* _WHAT IS REQUIRED_
From the records below, find each line with the string "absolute" and copy it.

* _RECORDED DATA_
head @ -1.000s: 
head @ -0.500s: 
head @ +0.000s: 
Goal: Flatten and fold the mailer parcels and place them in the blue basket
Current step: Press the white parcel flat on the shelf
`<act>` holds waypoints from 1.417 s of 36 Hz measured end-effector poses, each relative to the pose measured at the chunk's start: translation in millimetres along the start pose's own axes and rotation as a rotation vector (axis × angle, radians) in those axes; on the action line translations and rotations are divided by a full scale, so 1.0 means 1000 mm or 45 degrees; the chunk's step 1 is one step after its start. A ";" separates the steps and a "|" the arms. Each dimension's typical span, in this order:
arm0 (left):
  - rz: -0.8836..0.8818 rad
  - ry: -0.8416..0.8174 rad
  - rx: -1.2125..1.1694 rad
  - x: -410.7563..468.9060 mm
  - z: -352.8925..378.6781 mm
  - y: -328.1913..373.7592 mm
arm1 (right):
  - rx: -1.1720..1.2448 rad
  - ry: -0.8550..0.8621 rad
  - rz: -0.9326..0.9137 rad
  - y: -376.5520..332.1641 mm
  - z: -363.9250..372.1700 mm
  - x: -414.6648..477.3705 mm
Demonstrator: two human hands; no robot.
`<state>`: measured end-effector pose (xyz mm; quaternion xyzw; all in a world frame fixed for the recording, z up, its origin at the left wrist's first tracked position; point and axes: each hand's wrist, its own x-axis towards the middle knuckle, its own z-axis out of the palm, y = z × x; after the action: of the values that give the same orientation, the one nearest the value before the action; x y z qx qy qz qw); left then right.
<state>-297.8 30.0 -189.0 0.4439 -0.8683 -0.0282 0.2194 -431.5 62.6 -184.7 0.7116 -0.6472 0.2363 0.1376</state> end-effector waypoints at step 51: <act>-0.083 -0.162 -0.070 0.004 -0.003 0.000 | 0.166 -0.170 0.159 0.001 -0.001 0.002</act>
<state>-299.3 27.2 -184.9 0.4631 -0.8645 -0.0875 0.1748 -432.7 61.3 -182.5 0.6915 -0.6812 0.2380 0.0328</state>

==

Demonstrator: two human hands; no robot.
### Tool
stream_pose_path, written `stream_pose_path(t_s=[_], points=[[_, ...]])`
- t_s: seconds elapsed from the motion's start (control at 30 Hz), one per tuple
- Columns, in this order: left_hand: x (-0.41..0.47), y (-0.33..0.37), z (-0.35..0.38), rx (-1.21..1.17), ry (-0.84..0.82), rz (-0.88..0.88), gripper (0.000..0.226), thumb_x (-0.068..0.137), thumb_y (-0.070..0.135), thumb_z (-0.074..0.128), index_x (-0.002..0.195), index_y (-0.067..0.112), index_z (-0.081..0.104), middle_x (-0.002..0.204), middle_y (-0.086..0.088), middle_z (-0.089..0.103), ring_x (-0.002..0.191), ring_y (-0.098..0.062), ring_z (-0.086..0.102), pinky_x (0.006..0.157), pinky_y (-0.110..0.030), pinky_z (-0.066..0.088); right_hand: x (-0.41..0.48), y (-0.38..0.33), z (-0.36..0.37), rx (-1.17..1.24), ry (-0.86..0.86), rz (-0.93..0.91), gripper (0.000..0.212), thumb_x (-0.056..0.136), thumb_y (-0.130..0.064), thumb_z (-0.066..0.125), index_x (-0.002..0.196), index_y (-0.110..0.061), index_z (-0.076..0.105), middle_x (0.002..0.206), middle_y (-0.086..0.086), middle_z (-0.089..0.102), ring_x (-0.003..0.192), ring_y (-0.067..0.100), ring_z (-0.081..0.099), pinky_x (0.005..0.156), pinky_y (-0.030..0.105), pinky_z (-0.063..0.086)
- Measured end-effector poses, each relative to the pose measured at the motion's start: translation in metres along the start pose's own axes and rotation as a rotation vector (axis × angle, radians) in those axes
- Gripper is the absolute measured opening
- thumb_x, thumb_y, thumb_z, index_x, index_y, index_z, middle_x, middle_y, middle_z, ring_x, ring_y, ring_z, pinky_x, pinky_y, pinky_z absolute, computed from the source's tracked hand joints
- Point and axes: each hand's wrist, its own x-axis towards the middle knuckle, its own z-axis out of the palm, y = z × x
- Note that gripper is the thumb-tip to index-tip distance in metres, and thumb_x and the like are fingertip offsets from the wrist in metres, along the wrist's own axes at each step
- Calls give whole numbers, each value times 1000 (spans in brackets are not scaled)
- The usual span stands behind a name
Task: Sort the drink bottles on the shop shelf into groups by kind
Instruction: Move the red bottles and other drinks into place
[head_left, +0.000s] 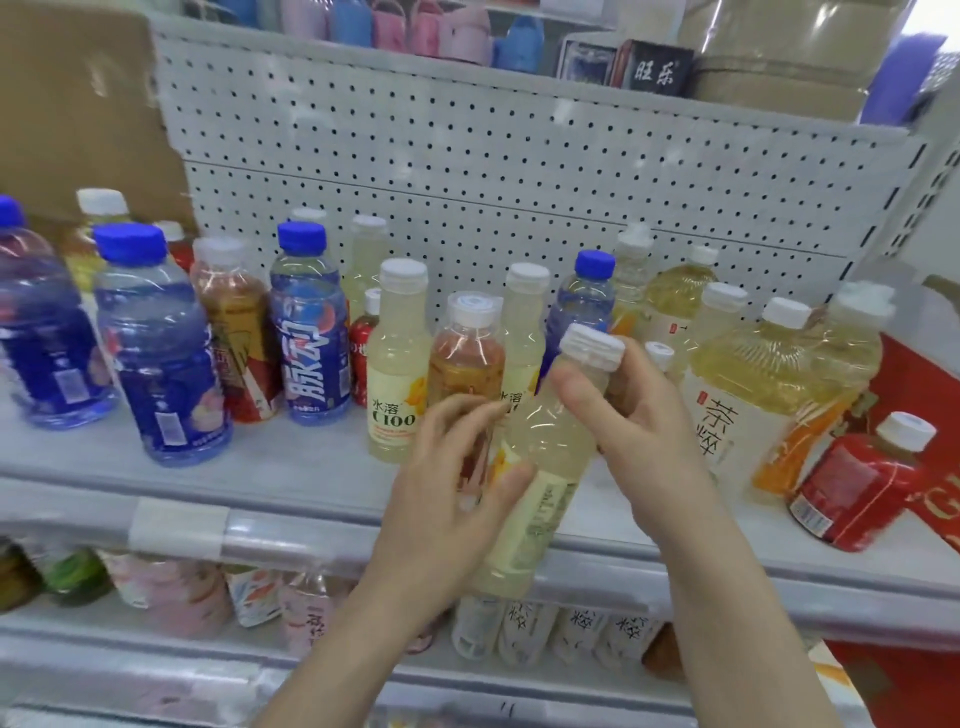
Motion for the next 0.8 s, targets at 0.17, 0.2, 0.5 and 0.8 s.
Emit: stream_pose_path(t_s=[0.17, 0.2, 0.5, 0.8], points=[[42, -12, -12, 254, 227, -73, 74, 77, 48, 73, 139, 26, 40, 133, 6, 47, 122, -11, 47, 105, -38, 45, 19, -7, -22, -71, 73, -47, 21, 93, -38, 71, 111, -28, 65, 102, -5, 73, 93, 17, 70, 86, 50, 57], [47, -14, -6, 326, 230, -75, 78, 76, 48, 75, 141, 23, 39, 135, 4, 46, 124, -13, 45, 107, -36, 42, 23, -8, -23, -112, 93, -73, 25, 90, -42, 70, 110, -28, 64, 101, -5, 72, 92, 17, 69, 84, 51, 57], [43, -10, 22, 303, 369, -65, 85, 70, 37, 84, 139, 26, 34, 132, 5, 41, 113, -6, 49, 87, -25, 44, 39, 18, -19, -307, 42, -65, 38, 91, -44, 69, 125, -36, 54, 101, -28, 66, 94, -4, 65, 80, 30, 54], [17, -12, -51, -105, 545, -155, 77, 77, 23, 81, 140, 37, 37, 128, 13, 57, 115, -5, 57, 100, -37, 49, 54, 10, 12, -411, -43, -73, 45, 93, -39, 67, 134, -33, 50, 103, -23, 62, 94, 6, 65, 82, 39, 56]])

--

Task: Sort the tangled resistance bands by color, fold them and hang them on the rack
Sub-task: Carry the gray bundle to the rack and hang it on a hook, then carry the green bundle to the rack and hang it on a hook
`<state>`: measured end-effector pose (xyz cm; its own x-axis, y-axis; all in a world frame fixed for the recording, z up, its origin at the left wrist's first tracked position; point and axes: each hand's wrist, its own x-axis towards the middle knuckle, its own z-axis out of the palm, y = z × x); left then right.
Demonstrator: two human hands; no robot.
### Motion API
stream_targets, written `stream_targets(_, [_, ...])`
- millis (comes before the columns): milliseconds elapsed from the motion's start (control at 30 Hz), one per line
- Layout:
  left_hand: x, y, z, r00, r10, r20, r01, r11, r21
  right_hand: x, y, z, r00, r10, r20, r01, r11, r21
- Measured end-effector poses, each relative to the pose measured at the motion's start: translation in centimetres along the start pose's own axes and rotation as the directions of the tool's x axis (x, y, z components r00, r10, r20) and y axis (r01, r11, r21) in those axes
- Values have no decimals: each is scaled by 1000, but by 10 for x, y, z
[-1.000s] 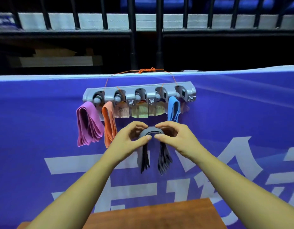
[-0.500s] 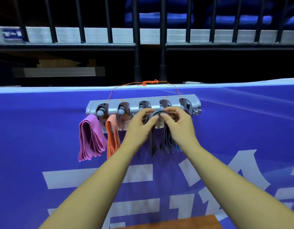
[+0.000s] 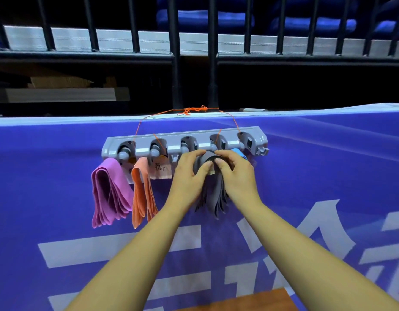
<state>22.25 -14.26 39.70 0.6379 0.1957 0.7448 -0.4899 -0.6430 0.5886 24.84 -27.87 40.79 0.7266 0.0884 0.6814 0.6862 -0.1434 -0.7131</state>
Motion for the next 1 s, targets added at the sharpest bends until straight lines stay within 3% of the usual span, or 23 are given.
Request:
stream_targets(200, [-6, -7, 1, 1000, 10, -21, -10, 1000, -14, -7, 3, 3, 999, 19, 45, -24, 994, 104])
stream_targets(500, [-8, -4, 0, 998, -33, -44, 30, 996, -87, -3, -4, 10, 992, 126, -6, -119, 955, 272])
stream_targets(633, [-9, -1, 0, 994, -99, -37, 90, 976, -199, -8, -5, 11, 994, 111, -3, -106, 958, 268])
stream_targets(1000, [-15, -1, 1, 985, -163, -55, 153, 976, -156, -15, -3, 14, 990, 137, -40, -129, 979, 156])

* _EXERCISE RESULT_
- Gripper is the absolute measured opening
- thumb_x, thumb_y, thumb_z, index_x, index_y, index_z, middle_x, middle_y, middle_z, ring_x, ring_y, ring_z, pinky_x, pinky_y, pinky_z absolute, computed from the source's tracked hand joints

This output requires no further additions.